Anseio por essas manhãs lânguidas, no espraiar desses lençóis, em tom desafinado. A rouquidão da tua voz ainda morna, ainda cheia de fumo e cansaço de noites vividas ao avesso. Manhãs que poderiam ser dias inteiros, fossem elas do tamanho da vontade que as construía, do desejo que as precipitava.

Sonho com conversas talhadas por olhares que se inflamavam, por silêncios carregados de significados que para sempre neles se encerrarão. Nostalgia desse sofá, que habitava num quadrado, onde a única realidade que nele havia, só cabia em duas cabeças sem razão. O som de um piano que me faria sempre voltar e consumar tudo de novo.
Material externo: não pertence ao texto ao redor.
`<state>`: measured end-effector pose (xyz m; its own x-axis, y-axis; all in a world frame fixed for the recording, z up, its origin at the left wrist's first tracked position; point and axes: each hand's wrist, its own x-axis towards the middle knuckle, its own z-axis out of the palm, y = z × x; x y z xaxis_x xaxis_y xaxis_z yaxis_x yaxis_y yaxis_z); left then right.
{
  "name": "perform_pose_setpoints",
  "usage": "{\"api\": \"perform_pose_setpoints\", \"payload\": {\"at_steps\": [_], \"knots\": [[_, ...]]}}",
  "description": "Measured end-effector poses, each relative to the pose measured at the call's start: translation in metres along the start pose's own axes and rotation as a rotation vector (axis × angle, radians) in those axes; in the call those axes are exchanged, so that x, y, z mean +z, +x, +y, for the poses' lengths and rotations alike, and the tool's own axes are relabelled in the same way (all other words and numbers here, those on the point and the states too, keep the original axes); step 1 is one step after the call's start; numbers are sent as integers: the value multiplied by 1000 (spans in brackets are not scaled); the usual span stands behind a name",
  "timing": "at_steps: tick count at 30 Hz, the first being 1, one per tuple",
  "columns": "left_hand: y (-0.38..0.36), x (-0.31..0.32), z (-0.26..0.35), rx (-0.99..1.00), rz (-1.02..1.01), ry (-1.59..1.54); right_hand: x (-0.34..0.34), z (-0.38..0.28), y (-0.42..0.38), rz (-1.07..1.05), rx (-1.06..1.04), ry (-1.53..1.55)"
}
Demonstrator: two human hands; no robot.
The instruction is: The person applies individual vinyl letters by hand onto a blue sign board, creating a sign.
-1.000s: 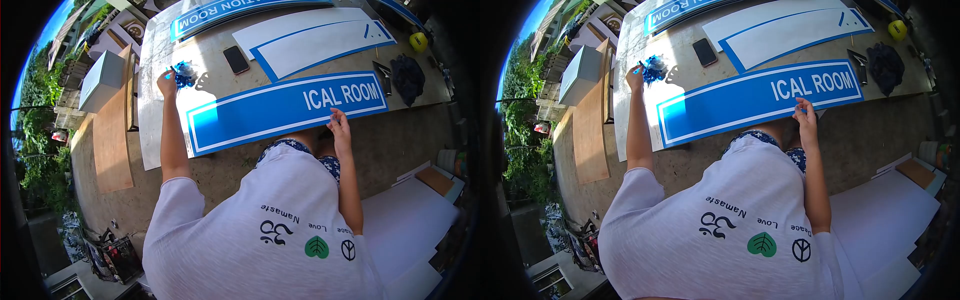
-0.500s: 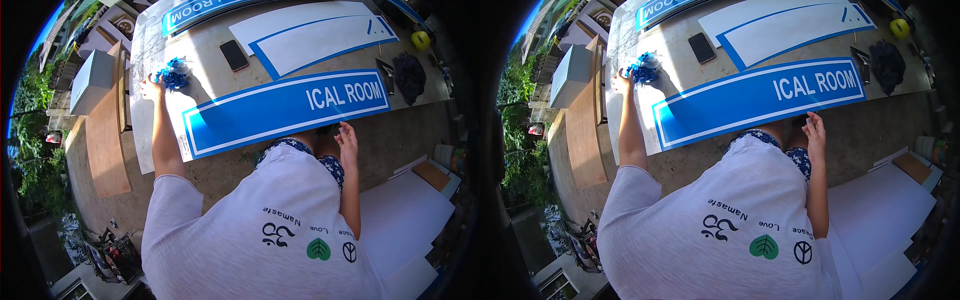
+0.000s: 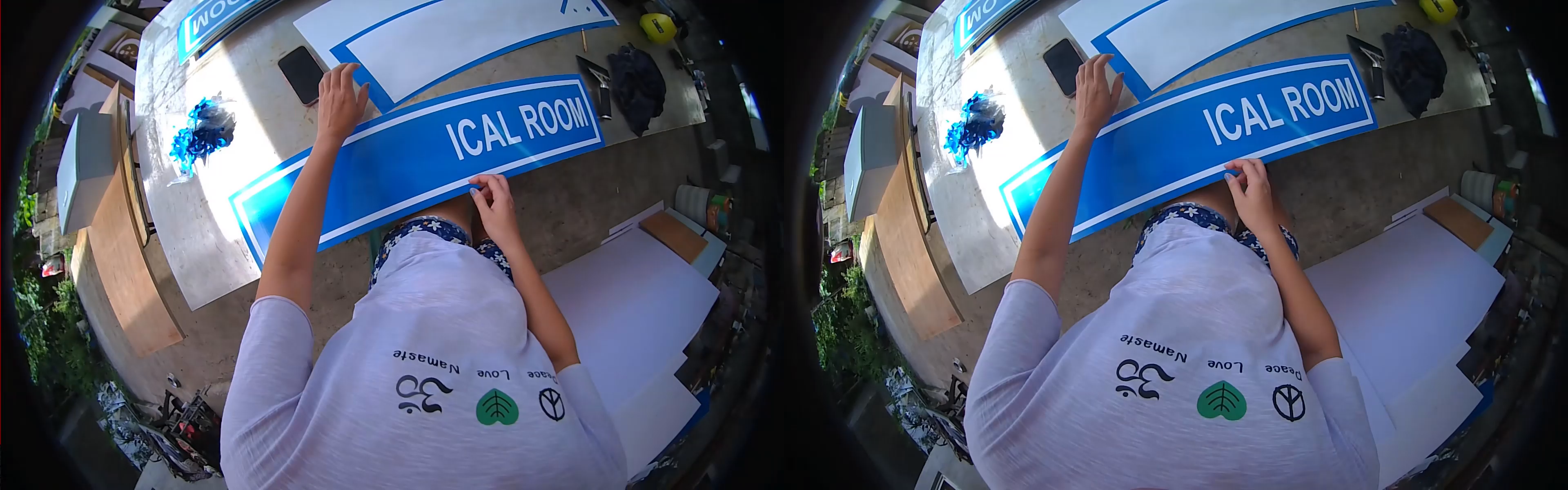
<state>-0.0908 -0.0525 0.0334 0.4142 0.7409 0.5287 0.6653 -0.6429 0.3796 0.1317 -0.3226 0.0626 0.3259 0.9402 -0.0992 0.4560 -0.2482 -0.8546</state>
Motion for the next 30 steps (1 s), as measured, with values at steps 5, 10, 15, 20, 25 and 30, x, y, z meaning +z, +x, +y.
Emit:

Alimento a fome de um abraço que me trazia de volta a mim. Da insensatez dos lábios que nos meus lábios não se esgotavam. De haver mar no meio de tudo isto. Da singularidade dos teus passos lá fora, de uma porta que se abria mais do que fechava. De tantas horas de um confinamento edificado a libertinagem e dessa boa vulgaridade de corpos nus.

O sabor de um reencontro na sequência de uma infinidade de palavras que ninguém ousou dizer. De um diálogo que se subentende na estranha cumplicidade de uma história invulgar. Na força de um impulso que corre sem rédeas, num compasso binário, livre, porém desenfreado.